UIGestureRecognizer for IOS

Introductions:

UIGestureRecognizer is an abstract base class for concrete gesture-recognizer classes.

If you need to detect gestures in your app, such as taps, pinches, pans, or rotations, it’s extremely easy with the built-in UIGestureRecognizer classes.

In the old days before UIGestureRecognizers, if you wanted to detect a gesture such as a swipe, you’d have to register for notifications on every touch within a UIView – such as touchesBegan, touchesMoves, and touchesEnded.

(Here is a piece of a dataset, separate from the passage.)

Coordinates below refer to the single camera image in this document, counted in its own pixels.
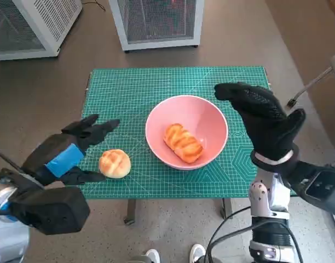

The concrete subclasses of UIGestureRecognizer are the following:

UITapGestureRecognizer
UIPinchGestureRecognizer
UIRotationGestureRecognizer
UISwipeGestureRecognizer
UIPanGestureRecognizer
UILongPressGestureRecognizer

A gesture recognizer has one or more target-action pairs associated with it. If there are multiple target-action pairs, they are discrete, and not cumulative. Recognition of a gesture results in the dispatch of an action message to a target for each of those pairs. The action methods invoked must conform to one of the following signatures:

-(void)handleGesture;

-(void)handleGesture:(UIGestureRecognizer *)gestureRecognize;

Solution:

Step 1: Create a new file of class ViewController and a UIView

Step 2: in viewDidLoad implement concrete subclasses of UIGestureRecognizer

eg : UITapGestureRecognizer

-(void) viewDidLoad {

UITapGestureRecognizer * recognizer = [[UITapGestureRecognizer alloc] initWithTarget:self action:@selector(handleTap:)];

recognizer.delegate = self;

[view addGestureRecognizer:recognizer];

}

Step 3: Implement the gesture handle

– (void)handleTap:(UITapGestureRecognizer *)recognizer {

NSLog (@”your implementation here”);

}

Conclusion:

UIGestureRecognizer classes! These provide a default implementation of detecting common gestures such as taps, pinches, rotations, swipes, pans, and long presses. By using them, not only it reduce you code length , but it easy too.